## RECORDED INFORMATION
════════════════
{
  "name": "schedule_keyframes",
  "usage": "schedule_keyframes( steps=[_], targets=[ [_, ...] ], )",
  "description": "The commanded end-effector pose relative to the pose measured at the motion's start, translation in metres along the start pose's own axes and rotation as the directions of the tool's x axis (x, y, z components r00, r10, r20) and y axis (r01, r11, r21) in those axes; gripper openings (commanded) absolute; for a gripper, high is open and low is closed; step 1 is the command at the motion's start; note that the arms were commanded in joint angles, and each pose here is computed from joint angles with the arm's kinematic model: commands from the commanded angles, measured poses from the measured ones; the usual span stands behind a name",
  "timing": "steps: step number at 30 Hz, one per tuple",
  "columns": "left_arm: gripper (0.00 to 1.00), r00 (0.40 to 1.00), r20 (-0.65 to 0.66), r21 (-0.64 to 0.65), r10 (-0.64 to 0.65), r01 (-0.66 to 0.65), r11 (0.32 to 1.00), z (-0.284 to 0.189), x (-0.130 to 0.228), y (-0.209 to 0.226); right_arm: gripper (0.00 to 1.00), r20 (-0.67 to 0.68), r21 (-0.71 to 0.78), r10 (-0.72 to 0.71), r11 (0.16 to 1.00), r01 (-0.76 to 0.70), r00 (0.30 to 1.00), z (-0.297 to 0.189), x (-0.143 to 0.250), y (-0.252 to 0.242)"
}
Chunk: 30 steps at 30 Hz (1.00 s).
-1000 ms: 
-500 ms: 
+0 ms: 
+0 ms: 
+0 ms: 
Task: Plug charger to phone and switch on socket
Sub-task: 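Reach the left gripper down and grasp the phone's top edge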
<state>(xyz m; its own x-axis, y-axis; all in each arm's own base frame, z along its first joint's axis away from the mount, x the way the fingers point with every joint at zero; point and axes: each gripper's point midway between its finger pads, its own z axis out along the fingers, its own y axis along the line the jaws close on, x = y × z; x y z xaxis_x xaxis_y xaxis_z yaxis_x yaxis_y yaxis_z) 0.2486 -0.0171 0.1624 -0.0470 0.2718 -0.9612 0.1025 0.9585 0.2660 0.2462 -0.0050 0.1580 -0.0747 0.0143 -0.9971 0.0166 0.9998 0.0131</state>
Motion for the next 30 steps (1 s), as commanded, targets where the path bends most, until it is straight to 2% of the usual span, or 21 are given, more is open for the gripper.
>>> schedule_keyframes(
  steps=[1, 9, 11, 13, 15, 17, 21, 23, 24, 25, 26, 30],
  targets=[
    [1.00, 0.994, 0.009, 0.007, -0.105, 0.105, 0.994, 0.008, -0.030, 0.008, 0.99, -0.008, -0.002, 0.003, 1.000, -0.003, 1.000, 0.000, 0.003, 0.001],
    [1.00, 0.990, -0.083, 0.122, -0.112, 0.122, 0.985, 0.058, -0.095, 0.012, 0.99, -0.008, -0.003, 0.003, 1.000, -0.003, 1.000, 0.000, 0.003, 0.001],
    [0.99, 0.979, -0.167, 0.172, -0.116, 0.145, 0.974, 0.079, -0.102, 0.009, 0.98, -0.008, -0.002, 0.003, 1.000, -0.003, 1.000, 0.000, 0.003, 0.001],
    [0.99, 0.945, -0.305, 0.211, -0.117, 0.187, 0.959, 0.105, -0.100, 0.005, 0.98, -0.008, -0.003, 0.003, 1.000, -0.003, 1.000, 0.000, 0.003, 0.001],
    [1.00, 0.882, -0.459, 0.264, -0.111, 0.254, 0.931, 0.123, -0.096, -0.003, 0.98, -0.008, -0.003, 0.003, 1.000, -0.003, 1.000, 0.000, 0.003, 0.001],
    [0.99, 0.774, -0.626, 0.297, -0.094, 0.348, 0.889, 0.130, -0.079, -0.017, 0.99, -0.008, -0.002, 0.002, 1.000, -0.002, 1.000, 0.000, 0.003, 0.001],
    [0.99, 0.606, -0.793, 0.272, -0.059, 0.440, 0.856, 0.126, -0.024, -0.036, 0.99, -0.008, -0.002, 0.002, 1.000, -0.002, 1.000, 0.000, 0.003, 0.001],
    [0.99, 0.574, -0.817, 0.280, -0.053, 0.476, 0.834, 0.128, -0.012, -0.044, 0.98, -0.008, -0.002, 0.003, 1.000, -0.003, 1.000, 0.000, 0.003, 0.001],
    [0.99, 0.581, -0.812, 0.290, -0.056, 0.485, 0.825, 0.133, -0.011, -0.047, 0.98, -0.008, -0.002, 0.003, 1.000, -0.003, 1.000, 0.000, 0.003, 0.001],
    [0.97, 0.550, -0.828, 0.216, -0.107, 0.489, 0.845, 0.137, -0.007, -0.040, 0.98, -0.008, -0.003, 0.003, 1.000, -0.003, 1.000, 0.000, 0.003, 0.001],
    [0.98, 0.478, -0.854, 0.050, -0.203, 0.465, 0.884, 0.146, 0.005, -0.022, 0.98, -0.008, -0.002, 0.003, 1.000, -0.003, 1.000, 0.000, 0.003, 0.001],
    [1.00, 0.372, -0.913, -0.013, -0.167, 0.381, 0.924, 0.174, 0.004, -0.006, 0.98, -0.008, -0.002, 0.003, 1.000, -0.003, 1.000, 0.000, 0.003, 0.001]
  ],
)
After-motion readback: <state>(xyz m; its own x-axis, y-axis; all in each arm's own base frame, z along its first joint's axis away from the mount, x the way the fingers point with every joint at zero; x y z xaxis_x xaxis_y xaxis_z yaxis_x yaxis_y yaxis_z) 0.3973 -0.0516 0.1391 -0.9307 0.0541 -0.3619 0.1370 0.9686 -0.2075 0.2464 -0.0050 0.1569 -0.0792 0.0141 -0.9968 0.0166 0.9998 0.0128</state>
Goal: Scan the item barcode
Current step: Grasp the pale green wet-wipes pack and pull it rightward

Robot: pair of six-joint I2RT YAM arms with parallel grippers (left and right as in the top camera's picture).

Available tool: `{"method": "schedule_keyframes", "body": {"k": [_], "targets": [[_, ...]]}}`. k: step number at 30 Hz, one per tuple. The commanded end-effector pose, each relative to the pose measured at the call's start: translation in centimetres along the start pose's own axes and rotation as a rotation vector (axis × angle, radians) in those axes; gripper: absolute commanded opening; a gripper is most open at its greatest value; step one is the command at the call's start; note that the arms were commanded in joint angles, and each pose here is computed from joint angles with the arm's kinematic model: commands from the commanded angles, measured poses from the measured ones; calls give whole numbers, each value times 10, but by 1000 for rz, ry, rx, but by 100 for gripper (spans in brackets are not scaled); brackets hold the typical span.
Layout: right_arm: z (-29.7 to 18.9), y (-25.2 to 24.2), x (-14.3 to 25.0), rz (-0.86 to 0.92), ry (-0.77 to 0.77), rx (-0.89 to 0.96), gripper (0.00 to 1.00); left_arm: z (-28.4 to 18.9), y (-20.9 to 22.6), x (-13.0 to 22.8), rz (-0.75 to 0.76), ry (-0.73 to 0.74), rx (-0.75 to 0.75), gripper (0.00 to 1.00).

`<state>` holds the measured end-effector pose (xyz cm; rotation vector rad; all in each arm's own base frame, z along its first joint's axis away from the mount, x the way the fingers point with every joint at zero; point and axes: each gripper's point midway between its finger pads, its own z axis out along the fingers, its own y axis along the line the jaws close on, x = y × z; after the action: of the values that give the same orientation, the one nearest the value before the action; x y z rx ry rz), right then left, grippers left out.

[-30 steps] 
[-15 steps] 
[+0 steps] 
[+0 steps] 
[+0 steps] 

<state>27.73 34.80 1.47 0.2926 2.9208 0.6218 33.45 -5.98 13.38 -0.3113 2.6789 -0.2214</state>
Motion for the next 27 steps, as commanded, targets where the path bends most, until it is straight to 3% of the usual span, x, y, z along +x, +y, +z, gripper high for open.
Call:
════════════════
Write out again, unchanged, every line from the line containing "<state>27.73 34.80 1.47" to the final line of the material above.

<state>27.73 34.80 1.47 0.2926 2.9208 0.6218 33.45 -5.98 13.38 -0.3113 2.6789 -0.2214</state>
Motion for the next 27 steps, as commanded, targets where the path bends most, until it is straight to 3% of the usual span, x, y, z along +x, +y, +z, gripper high for open.
Call:

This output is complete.